* Your objective:
All the data that follows should be repeated exactly, without a single picture.

* Collected data:
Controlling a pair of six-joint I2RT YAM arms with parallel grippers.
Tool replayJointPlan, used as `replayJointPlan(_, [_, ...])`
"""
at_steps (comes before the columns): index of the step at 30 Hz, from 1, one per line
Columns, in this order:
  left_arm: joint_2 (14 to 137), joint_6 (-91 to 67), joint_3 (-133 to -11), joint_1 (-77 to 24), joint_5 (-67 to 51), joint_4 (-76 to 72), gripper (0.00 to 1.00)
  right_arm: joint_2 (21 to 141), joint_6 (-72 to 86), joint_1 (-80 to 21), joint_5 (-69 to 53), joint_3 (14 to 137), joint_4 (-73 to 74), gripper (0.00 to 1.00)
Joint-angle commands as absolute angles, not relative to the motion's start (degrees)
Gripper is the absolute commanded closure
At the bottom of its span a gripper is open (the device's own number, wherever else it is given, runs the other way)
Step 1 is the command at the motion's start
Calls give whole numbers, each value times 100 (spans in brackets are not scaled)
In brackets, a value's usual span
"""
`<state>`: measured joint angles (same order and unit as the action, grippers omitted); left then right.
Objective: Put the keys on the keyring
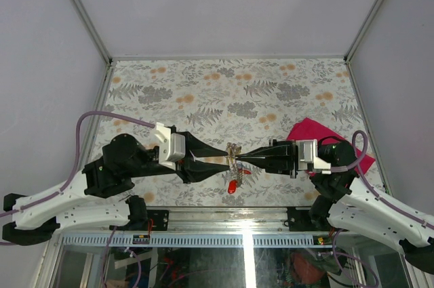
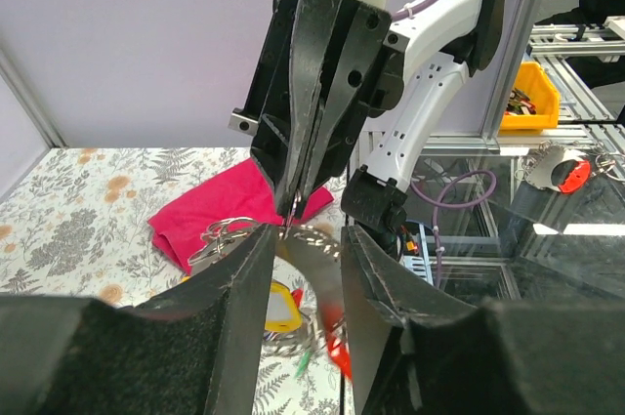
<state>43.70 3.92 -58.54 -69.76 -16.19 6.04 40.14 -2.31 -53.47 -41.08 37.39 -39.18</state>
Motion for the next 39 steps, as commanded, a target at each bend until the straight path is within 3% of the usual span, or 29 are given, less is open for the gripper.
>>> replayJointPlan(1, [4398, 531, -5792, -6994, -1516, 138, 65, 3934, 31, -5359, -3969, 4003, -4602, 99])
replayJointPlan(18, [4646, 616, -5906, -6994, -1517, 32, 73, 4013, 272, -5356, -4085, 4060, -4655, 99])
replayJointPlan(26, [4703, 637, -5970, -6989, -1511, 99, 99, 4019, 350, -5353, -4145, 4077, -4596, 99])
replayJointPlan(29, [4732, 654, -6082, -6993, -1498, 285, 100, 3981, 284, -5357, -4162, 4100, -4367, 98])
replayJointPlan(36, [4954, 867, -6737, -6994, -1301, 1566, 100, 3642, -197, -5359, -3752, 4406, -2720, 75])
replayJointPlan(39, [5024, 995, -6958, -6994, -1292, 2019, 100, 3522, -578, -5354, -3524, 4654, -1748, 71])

* Completed exercise:
Controlling a pair of six-joint I2RT YAM arms with parallel grippers.
Tool replayJointPlan, used as `replayJointPlan(_, [_, ...])`
"""
at_steps (comes before the columns): index of the step at 30 Hz, from 1, one per line
Columns, in this order:
  left_arm: joint_2 (14 to 137), joint_6 (-91 to 67), joint_3 (-133 to -11), joint_1 (-77 to 24), joint_5 (-67 to 51), joint_4 (-76 to 72), gripper (0.00 to 1.00)
  right_arm: joint_2 (21 to 141), joint_6 (-72 to 86), joint_1 (-80 to 21), joint_5 (-69 to 53), joint_3 (14 to 137), joint_4 (-73 to 74), gripper (0.00 to 1.00)
Joint-angle commands as absolute angles, not relative to the motion's start (degrees)
Gripper is the absolute commanded closure
At the bottom of its span a gripper is open (the device's own number, wherever else it is given, runs the other way)
Step 1 is the command at the motion's start
Calls give whole numbers, each value times 100 (spans in brackets are not scaled)
In brackets, a value's usual span
"""
`<state>`: measured joint angles (same order and unit as the action, grippers omitted); left then right.
Objective: Put the keys on the keyring
<state>43.70 3.92 -58.54 -69.76 -16.19 6.04 40.14 -2.31 -53.47 -41.08 37.39 -39.18</state>
Motion for the next 39 steps, as commanded, a target at each bend until the straight path is within 3% of the usual span, or 29 are given, less is open for the gripper.
>>> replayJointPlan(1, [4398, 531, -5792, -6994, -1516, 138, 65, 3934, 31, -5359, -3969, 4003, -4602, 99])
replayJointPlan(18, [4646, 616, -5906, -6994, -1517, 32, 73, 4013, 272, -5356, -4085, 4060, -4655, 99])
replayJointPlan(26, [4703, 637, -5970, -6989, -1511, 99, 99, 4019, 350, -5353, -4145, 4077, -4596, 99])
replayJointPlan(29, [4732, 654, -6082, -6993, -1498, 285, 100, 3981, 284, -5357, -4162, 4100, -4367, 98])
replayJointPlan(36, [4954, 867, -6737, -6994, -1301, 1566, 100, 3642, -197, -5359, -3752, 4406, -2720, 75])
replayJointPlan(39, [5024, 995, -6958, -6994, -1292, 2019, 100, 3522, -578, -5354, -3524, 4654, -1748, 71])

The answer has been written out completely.